Previous research has shown that DMT may offer unique benefits in the treatment of stroke patients. The drug may have protective effects after reperfusion injury and help stimulate the growth of new cells. DMT has also been shown to improve neuroplasticity, i.e. the brain's ability to form and restructure synaptic connections in response to learning or experience, or after injury.
«In a stroke occlusion study in rats, rats administered DMT showed a reduction in stroke-damaged area and almost complete recovery of motor function compared to the control group,» said Christopher Moreau, CEO of Algernon. «In a preclinical research study at UC Davis, DMT increased neuroplasticity in a cortical neuron growth assay.»
Christopher Moreau believes that DMT represents a new way of promoting healing and recovery from ischemic stroke.
«For 85% of patients with ischemic stroke, which make up 85% of all strokes, there are no treatment options,» said Moreau.
«Hundreds of stroke drugs have failed in the clinic, but they focused on neuroprotective measures, whereas DMT represents a different approach to stroke treatment, aiding recovery after the lesion has occurred.»
Algernon's study will begin later this year to investigate the safety and tolerability of DMT in 60 subjects, including participants with and without experience of psychedelic drugs.
While other studies have shown DMT to be safe and well tolerated, the study is unique in that it involves prolonged infusions of non-psychedelic doses of the substance for longer durations than previously studied. Christopher Moreau explained that the fastest way to administer a drug and maximize its dose is a single injection over a short period of time, or a «long-term intravenous administration method, as it bypasses the stomach and liver».
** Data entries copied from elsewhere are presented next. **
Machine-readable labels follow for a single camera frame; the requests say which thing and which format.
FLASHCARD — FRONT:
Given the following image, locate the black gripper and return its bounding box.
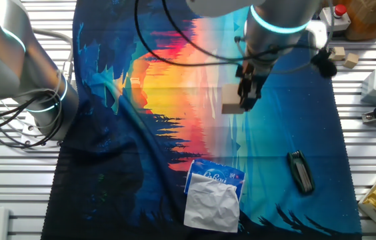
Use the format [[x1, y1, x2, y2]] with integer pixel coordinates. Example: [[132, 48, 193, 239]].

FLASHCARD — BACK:
[[237, 61, 273, 113]]

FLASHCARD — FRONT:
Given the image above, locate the pale wooden block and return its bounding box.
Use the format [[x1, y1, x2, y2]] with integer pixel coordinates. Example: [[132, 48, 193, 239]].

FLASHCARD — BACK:
[[221, 83, 246, 115]]

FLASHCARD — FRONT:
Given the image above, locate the small wooden cube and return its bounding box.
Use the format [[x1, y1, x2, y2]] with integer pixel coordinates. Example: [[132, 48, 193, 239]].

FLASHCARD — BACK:
[[343, 52, 360, 70], [328, 46, 347, 62]]

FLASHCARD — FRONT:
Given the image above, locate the grey emergency stop button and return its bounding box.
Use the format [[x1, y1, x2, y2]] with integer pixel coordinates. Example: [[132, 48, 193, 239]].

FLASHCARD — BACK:
[[319, 3, 352, 33]]

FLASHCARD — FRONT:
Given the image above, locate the blue tissue pack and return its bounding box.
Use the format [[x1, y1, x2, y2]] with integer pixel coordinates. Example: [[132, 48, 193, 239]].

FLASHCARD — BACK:
[[183, 159, 246, 234]]

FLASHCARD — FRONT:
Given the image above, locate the brown cardboard box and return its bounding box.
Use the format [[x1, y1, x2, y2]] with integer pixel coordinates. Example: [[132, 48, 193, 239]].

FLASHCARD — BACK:
[[339, 0, 376, 41]]

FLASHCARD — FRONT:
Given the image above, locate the colourful sunset print mat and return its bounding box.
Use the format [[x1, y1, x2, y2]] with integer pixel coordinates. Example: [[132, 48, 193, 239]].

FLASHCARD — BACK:
[[40, 0, 363, 240]]

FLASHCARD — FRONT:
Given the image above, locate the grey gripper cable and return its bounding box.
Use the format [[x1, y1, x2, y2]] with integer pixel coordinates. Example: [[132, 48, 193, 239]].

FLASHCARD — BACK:
[[234, 0, 336, 75]]

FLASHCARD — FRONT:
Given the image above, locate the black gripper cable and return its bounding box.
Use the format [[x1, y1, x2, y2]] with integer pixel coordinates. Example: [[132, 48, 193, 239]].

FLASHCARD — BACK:
[[161, 0, 319, 63], [133, 0, 246, 67]]

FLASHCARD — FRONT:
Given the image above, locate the black camera plug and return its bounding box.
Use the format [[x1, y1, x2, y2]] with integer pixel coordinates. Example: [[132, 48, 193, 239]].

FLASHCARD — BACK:
[[310, 48, 338, 79]]

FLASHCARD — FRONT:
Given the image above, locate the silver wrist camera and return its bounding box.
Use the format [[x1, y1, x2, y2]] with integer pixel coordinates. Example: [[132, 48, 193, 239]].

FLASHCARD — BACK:
[[304, 19, 329, 55]]

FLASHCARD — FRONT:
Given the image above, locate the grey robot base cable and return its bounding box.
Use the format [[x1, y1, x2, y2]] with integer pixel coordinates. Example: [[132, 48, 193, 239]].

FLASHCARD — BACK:
[[33, 28, 75, 84]]

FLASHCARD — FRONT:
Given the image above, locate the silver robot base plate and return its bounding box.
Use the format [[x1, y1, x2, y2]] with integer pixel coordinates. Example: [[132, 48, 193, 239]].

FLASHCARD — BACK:
[[20, 111, 63, 148]]
«Algernon will deliver a sub-psychedelic dose to patients over multiple time periods,» he said. «This approach has never been used before in a Phase I trial.»
The first part of the study will use an escalating single-dose design to determine a safe and tolerable dose that will not produce psychedelic effects. The second part of the research will study the effects of repeated and prolonged administration at the determined dose. Algernon will use the data generated by the research to develop a Phase 2 clinical trial that will test DMT infusion on stroke patients in the acute and recovery phases.
Algernon received authorization to carry out this research from the Stichting Beoordeling Ethiek Biomedisch Onderzoek («BEBO»), an independent medical research ethics committee («MREC»). The trial will be conducted at the Human Drug Research Centre in Leiden, the Netherlands.
«I was attracted by the endogenous nature of DMT and its possible role in natural altered states of consciousness such as dreams and psychosis, as well as its role as a prototype for other commonly used psychedelic drugs,» said Algernon consultant Rick Strassman, psychiatrist and psychopharmacologist, author of the book DMT: The Spirit Molecule, in a press release of the company
«Our careful evaluation of psychedelic and non-psychedelic doses of DMT has established guidelines for studies using its neuroplastogenic effects in stroke, an application I would not have predicted at the time. These more recent discoveries of DMT's effects have opened up an extraordinarily promising set of potential therapeutic applications for Algernon to explore.»